The last major bout of inflation began in the second half of the 1960s and then intensified over the 1970s. This is shown in the next chart. Like the current time, the second half of the 1960s was a period of very expansionary monetary and fiscal policies. In response, inflation moved from the 2 percent area, similar to now, to 5 percent. In the 1970s, inflation swung up and down, but moved to nearly 10 percent around the middle of the decade and finished the decade close to 15 percent. The spike in inflation around the middle of the decade was attributed to the relaxation of wage and price controls imposed by President Nixon that had been suppressing inflation and the OPEC cartel’s success in restricting oil supply and boosting energy prices. The run-up in the second half of the 1970s was attributed to overly stimulative monetary policy (leading to an absence of slack) and a ratcheting up of inflation expectations. Nonetheless, standard models of inflation seriously underpredicted the inflation that unfolded over that decade, implying that there was more going on in the inflation process.

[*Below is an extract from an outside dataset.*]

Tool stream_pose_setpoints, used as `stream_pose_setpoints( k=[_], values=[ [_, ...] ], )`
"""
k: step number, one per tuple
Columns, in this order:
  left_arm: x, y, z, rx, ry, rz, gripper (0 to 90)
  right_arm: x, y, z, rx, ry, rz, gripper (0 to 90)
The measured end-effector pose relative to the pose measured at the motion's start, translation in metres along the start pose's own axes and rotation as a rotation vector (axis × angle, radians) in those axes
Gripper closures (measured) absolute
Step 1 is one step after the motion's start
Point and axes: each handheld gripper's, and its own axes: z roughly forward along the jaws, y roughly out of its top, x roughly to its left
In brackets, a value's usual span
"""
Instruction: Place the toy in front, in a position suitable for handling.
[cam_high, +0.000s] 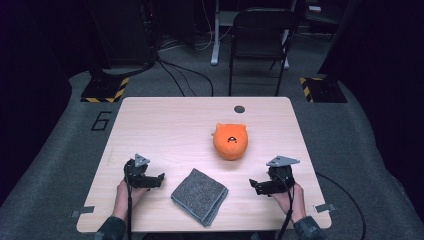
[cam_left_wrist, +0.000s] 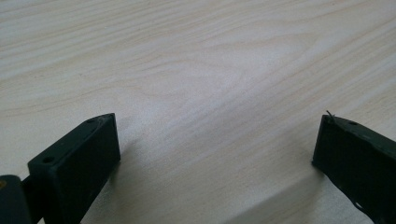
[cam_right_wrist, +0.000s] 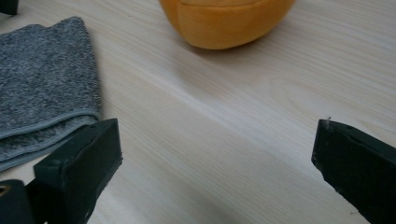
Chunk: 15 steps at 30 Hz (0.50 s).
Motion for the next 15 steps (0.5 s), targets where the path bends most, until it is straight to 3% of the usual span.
stream_pose_setpoints(
  k=[15],
  values=[
    [0.000,0.000,0.000,0.000,0.001,0.000,0.4,0.047,0.017,0.016,0.025,0.105,-0.108,1.1]
  ],
)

The Fed last summer announced that its approach to achieving 2 percent inflation was being overhauled. Instead of being satisfied once inflation hit 2 percent, it would be seeking average inflation of 2 percent over time. This emphasis on average 2 percent inflation has come to be known as flexible average inflation targeting (FAIT). Of significance for now, because actual inflation has been running below 2 percent for several years (based on the Fed’s preferred measure of consumer prices—the Personal Consumption Expenditures index and not the Consumer Price Index), this goal of average inflation of 2 percent over time implies that the Fed will be seeking inflation moderately above 2 percent for some unspecified length of time to counterbalance the shortfall. (See August 31, 2020 post, “The Fed’s New Game Plan: Radical?”).

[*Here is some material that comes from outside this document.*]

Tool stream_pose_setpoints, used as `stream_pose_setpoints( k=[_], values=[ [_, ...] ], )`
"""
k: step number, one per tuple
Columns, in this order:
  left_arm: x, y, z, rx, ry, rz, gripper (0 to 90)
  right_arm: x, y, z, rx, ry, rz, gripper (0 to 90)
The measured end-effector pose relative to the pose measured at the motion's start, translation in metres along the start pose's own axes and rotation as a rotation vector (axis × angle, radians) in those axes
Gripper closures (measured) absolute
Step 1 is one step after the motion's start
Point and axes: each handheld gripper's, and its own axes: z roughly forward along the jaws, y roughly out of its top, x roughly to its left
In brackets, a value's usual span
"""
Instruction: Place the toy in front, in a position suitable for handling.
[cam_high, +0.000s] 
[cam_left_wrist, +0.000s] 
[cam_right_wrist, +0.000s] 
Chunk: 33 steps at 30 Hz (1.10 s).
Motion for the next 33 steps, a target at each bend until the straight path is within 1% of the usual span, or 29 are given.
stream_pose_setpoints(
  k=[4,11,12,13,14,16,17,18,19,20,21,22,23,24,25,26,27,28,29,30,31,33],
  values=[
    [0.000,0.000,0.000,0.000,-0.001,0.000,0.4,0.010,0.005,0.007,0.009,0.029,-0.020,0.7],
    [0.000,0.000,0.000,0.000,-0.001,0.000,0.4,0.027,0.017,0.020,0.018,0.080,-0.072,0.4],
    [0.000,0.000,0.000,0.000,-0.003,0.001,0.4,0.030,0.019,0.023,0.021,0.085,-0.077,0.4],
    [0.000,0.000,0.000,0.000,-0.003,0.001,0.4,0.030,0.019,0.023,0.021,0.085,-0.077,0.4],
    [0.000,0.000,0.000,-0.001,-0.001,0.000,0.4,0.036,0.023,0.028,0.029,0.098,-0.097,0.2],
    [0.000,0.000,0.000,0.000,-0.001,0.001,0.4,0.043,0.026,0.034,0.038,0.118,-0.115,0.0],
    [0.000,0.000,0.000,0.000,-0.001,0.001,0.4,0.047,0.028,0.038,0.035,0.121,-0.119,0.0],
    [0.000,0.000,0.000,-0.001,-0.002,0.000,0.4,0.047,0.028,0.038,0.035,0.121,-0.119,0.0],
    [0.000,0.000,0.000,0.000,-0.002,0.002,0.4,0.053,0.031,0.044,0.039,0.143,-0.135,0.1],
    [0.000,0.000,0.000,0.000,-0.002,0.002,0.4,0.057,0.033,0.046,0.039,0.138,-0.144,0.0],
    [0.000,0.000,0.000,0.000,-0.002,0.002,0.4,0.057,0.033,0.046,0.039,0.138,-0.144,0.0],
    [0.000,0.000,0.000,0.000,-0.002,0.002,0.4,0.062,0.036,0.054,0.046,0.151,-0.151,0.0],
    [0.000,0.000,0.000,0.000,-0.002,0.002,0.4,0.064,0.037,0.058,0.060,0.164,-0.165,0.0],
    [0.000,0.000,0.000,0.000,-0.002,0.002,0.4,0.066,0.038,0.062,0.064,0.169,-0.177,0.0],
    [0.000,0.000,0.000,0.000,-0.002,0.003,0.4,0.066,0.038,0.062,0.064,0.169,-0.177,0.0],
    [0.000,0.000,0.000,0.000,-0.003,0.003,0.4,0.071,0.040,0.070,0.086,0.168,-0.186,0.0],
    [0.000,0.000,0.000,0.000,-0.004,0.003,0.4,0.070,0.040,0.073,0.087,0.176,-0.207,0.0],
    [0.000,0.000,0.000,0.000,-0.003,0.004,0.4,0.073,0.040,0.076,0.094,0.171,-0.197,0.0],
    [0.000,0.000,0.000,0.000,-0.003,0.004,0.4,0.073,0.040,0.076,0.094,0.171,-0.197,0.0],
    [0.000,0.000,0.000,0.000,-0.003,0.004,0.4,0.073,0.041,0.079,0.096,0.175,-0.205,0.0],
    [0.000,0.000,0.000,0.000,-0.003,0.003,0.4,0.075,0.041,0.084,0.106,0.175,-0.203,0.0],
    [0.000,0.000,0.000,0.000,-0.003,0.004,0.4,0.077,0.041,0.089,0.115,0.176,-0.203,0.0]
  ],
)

At this point, there seems to be little doubt that inflation will be moving up to and beyond 2 percent. At issue is whether inflation dynamics will be such that the Fed will be unable to keep inflation from continuing to march higher. In other words, is the Fed overconfident in its ability to restrain inflationary forces sufficiently to achieve their 2 percent average target. Or will policymakers unleash unwanted inflation that will disrupt the normal functioning of the economy. Such unwanted inflation is what happened in the 1970s, but that episode may be too far in the rearview mirror to raise caution flags. Still, the inflation of the 1970s is not something that we would like to see repeated. At that time, the nation faced the very unpleasant choice of letting rapid inflation continue and thereby allow the economy to continue to stagnate while our most vulnerable people were experiencing the erosion of purchasing power of their hard-earned savings or to tackle the inflation beast. In late 1979, the Fed under Paul A. Volcker chose the latter and launched a herculean effort to bring inflation down that had as a byproduct the worst recession in the postwar period to that time. While the cost of fighting inflation proved to be worth the benefits of the healthier economy that followed for a couple decades, that cost nonetheless was huge.
In sum, inflation is picking up and will move above 2 percent. The Fed is taking a big bet that it will be able to keep inflation from climbing still higher and will be able to hold inflation to a 2 percent average rate. Let’s hope that they win this bet.